## What to work on:
Bring together copies of the lines in the data below that contain the word "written".

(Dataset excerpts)
::::::

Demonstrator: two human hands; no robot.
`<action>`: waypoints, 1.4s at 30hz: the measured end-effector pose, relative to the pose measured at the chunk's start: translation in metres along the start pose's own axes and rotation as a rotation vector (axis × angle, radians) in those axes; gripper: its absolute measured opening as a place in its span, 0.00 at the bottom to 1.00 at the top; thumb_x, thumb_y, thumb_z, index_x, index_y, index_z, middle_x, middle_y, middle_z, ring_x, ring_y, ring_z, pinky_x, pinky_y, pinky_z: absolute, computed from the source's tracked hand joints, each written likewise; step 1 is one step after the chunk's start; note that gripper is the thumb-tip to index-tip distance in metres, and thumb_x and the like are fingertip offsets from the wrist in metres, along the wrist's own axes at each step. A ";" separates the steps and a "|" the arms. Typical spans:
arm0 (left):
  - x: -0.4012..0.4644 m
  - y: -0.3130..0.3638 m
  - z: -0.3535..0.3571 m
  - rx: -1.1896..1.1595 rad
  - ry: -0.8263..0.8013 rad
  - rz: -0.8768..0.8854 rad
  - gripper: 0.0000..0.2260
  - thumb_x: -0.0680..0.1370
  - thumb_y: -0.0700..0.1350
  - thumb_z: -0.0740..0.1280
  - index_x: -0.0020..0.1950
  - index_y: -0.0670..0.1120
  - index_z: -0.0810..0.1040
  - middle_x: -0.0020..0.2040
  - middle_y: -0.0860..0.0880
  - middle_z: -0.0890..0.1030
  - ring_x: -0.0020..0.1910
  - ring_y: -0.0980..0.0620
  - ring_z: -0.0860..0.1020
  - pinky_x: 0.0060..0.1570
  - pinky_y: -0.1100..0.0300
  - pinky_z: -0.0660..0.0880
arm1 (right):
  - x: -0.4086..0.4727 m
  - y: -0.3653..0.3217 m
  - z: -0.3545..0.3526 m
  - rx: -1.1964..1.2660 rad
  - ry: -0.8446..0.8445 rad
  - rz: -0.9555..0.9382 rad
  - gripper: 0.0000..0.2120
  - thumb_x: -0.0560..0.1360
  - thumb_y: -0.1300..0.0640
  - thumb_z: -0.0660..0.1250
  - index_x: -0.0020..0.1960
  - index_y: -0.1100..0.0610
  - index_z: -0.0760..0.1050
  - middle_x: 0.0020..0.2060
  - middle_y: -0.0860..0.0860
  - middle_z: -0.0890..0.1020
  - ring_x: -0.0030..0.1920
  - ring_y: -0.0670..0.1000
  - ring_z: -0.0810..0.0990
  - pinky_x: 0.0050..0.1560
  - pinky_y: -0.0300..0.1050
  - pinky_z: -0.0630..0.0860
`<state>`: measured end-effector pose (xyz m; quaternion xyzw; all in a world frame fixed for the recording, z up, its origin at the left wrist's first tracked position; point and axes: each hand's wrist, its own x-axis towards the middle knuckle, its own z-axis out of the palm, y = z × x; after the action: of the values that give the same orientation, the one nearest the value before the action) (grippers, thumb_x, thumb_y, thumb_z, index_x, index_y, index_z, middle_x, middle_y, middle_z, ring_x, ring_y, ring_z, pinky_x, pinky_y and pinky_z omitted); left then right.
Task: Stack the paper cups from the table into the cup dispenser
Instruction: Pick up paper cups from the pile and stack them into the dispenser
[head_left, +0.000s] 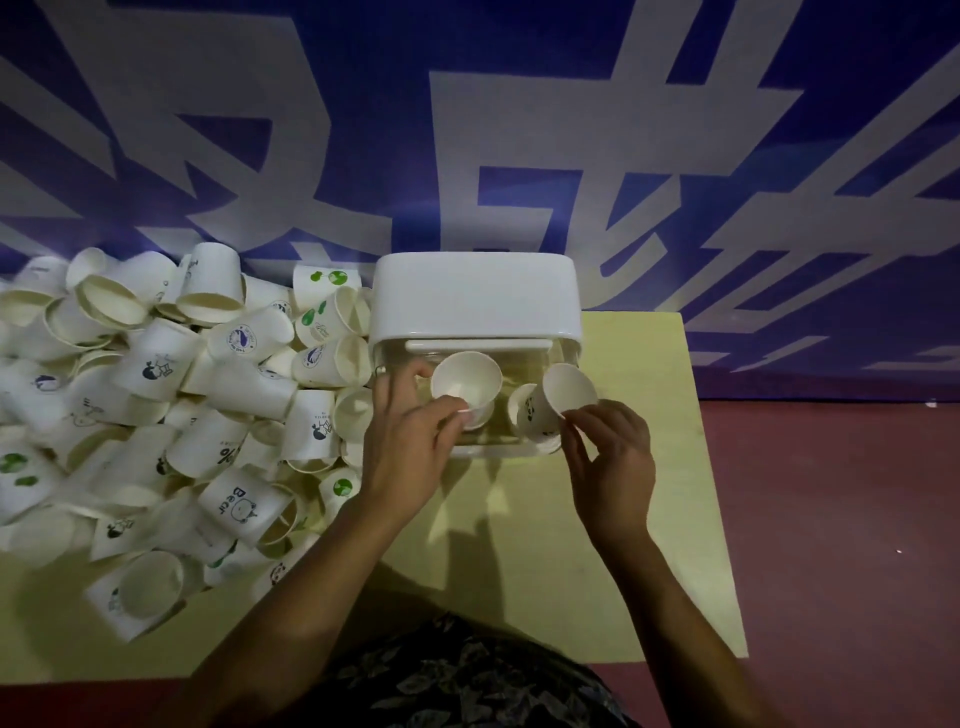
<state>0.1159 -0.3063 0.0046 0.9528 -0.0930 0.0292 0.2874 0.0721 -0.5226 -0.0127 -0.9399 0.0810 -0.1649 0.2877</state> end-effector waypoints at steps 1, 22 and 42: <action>0.000 0.001 0.001 0.041 0.014 0.015 0.03 0.76 0.47 0.69 0.46 0.52 0.83 0.62 0.48 0.70 0.58 0.46 0.67 0.45 0.57 0.71 | 0.001 0.001 0.000 -0.024 -0.002 -0.035 0.06 0.73 0.59 0.74 0.50 0.56 0.83 0.48 0.49 0.83 0.57 0.54 0.77 0.50 0.41 0.74; 0.009 -0.020 0.068 0.243 -0.355 -0.037 0.10 0.76 0.39 0.65 0.55 0.47 0.80 0.55 0.49 0.78 0.58 0.47 0.70 0.50 0.59 0.69 | -0.003 0.039 0.052 -0.202 -0.373 -0.176 0.11 0.69 0.64 0.75 0.49 0.54 0.83 0.44 0.51 0.83 0.51 0.57 0.79 0.42 0.47 0.77; -0.073 -0.076 -0.010 0.188 -0.056 -0.307 0.09 0.75 0.44 0.67 0.54 0.48 0.81 0.53 0.50 0.80 0.52 0.49 0.75 0.46 0.54 0.75 | -0.043 -0.043 0.087 0.079 -0.851 0.037 0.07 0.78 0.54 0.65 0.49 0.54 0.81 0.44 0.50 0.84 0.45 0.52 0.81 0.44 0.47 0.77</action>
<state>0.0593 -0.2273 -0.0361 0.9790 0.0484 -0.0331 0.1954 0.0658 -0.4317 -0.0671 -0.9108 -0.0347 0.2400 0.3341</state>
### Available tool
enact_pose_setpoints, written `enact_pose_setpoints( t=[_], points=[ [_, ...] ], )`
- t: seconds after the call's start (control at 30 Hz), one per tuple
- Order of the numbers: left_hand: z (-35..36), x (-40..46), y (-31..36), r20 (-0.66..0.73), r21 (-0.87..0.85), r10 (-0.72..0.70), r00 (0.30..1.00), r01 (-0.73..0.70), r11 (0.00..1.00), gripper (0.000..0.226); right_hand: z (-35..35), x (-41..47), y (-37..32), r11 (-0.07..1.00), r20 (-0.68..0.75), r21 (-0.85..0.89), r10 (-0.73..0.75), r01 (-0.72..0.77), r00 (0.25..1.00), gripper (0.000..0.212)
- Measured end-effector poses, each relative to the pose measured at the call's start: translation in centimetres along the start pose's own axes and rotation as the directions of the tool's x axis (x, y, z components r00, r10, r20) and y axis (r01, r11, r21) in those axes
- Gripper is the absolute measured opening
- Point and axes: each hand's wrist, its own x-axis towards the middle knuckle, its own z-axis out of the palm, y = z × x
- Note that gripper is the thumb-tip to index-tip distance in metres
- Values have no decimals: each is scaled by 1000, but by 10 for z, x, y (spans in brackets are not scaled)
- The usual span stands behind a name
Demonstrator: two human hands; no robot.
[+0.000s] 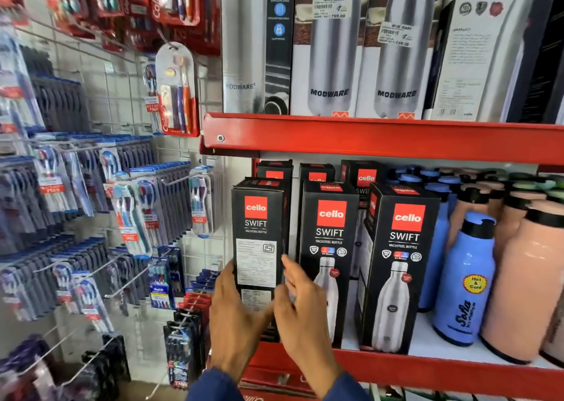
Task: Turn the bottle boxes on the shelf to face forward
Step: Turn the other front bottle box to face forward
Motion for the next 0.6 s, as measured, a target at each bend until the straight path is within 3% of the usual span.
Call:
enact_pose_setpoints(
  t=[0.2, 0.4, 0.6],
  points=[
    [-13, 23, -13, -16, -125, -28, 999, 26, 992, 103, 3, 0, 4, 999, 26, -35, -36, 37, 999, 53],
    [-38, 50, -24, 203, -419, 33, 979, 56, 906, 85, 17, 2, 24, 983, -36, -181, 36, -42, 999, 57],
    [-32, 63, -31, 389, -525, 121, 913, 112, 844, 73, 27, 9, 37, 971, -105, -235, 20, -45, 994, 43]
  ],
)
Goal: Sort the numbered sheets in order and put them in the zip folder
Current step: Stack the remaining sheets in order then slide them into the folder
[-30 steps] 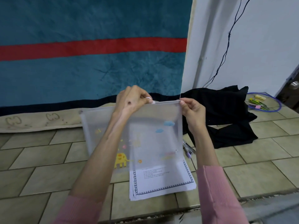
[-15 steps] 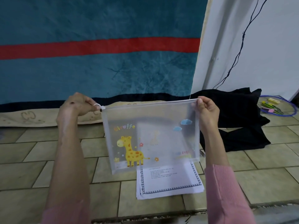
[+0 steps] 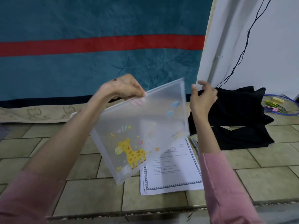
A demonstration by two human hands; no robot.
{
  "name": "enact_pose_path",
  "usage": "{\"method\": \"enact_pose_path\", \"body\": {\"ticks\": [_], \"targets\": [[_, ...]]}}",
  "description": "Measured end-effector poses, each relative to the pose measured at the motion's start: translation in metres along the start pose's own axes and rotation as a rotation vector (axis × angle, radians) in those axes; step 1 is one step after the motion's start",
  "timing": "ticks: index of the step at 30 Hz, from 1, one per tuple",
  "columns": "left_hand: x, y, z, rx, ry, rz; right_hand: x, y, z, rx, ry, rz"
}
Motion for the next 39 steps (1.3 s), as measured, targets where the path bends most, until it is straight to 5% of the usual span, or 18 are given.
{"method": "enact_pose_path", "body": {"ticks": [2, 5, 8, 13, 17, 23, 29, 33, 39], "targets": [[-0.010, 0.000, -0.003, -0.046, -0.040, -0.085, 0.012, 0.012, -0.014, 0.183, 0.156, 0.077], [-0.010, -0.002, -0.007, -0.092, -0.056, -0.139, 0.043, 0.028, -0.047, 0.653, 0.652, 0.396], [-0.002, -0.004, -0.014, -0.115, -0.068, -0.047, 0.062, 0.037, -0.064, 0.719, 0.629, 0.568], [0.016, -0.007, -0.021, -0.101, -0.196, 0.060, 0.061, 0.040, -0.058, 0.591, 0.500, 0.559], [0.043, -0.010, -0.019, -0.074, 0.017, 0.013, 0.051, 0.038, -0.041, 0.325, 0.467, 0.251], [0.001, -0.003, 0.016, 0.172, -0.535, 0.172, 0.024, 0.036, -0.031, 0.142, 0.533, 0.108], [-0.007, -0.008, 0.035, 0.266, -0.326, -0.086, 0.006, 0.055, -0.026, 0.182, 0.760, 0.292], [-0.013, 0.002, 0.033, 0.265, -0.384, -0.316, 0.006, 0.057, -0.019, 0.132, 0.761, 0.206], [-0.026, 0.009, 0.025, 0.278, -0.345, -0.310, 0.023, 0.056, -0.018, -0.007, 0.684, 0.049]]}}
Point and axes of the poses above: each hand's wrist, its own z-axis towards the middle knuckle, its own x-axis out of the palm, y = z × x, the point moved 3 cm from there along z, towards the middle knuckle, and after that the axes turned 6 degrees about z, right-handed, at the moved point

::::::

## Problem solution:
`<action>`: waypoints, 1.4s at 30hz: the measured end-effector pose, relative to the pose measured at the chunk's start: translation in metres along the start pose's own axes and rotation as a rotation vector (axis × angle, radians) in those axes; gripper: its absolute measured opening as a place in its span, 0.00 at the bottom to 1.00 at the top; thumb_x, thumb_y, thumb_z, index_x, index_y, index_z, middle_x, middle_y, middle_z, ring_x, ring_y, ring_z, pinky_x, pinky_y, pinky_z: absolute, computed from the source's tracked hand joints, each written likewise; step 1 is one step after the chunk's start; note that gripper is the thumb-tip to index-tip distance in metres, and thumb_x and the like are fingertip offsets from the wrist in metres, along the wrist's own axes at each step. A ";" separates the steps and a "|" the arms. Typical spans:
enact_pose_setpoints, written `enact_pose_setpoints( t=[_], points=[ [_, ...] ], )`

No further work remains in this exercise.